The T(y)ranny by Alison Rumfitt




Since Glasgow's Zarf Poetry published Alison Rumfitt's hot pink T(y)ranny all I can think about is vaginoplasty and how problematic Margaret Atwood is.

T(y)ranny is a mix of hybrid prose and prose-poems that look at the nature of Trans Poetry and the subject of the Body within it. Insecurities, autonomy, desires - and the breaking away from heteronormative spaces in writing - T(y)ranny achieves something exhilarating and necessary. Whether it be dreams of whales, an inflamed neovagina or a (re)reading of Margaret Atwood's biologically determined wombyn.

She writes:

Poetry without the body is just prose.
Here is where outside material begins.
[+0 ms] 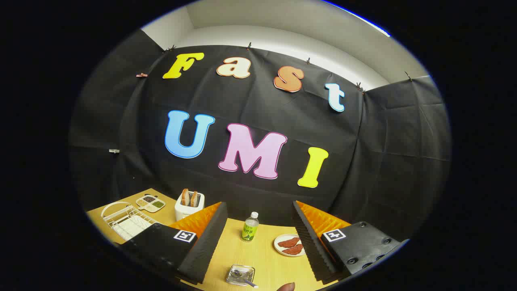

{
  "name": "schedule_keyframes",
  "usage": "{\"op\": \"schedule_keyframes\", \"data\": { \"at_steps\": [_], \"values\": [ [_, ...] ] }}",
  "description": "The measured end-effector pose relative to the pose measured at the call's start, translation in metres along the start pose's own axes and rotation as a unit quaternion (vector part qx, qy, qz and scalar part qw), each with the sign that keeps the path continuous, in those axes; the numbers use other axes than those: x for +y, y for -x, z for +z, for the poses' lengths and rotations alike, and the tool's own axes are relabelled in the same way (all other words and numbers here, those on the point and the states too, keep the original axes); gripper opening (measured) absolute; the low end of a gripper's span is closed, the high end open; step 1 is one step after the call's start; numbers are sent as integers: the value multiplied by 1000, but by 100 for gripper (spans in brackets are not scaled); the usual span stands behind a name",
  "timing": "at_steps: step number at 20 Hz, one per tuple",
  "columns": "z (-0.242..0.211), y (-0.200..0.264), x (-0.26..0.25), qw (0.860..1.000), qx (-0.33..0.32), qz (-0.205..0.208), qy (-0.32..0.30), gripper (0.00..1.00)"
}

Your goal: Take the plate from the dish rack, then take the spoon from the basket and place it into the plate.

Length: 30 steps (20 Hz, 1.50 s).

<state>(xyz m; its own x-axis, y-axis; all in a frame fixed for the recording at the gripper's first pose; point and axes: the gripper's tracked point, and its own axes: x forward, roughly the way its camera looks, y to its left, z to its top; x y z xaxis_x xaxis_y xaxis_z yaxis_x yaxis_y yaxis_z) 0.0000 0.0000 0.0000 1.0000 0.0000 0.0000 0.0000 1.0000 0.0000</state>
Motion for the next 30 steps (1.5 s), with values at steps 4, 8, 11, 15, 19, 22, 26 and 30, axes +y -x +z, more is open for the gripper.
{"op": "schedule_keyframes", "data": {
  "at_steps": [4,8,11,15,19,22,26,30],
  "values": [
    [-1,3,7,1000,5,4,-7,98],
    [-3,2,10,1000,8,5,-11,98],
    [-4,3,14,1000,13,8,-15,98],
    [-4,2,18,1000,16,9,-15,98],
    [-5,0,27,999,23,15,-20,98],
    [-9,-3,42,999,36,28,-27,98],
    [-25,-9,77,994,80,65,-35,97],
    [-53,-19,115,983,154,92,-35,98]
  ]
}}
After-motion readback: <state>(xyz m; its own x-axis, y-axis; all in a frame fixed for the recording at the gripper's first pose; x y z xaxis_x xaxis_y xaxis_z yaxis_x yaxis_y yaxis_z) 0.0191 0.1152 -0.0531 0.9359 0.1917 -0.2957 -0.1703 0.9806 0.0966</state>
Prose is just poetry with too many or not enough gaps.

This is toyed with literally in "Openwound (The Neovagina is a Flower of Evil)." The spacing and holes in the text literally becoming the subject of the Trans body in pain:

                     wound              wounded      wounding    winding     waxing
waning         lyrical ballad    lyricpoetry    leftism        leninism
Lord    life    learnedmen                  blossomlikeaflowerblossomlikeaflower

But perhaps summed up best in the final title piece, "T(y)ranny (Trans Women Navigate a Handmaid's Tale Dystopia)," a carefully plotted critique against Atwood's fictional dystopian Gilead. Here, gender is strictly divided by wombs and nothing else. All other bodies are written out. Really Gilead is the ideal misogynist dystopia for transphobic feminist theorists. And for all the celebrating and political bating of Margaret Atwood the past year, I can't help but nod my head furiously and think what message is really sent out when women dress like handmaids at political rallies.

This is what T(y)ranny does at it's best. It situates our bodies politically and queers the perspective, through poetry and gaps in prose. Alison Rumfitt doesn't just write, she mutilates.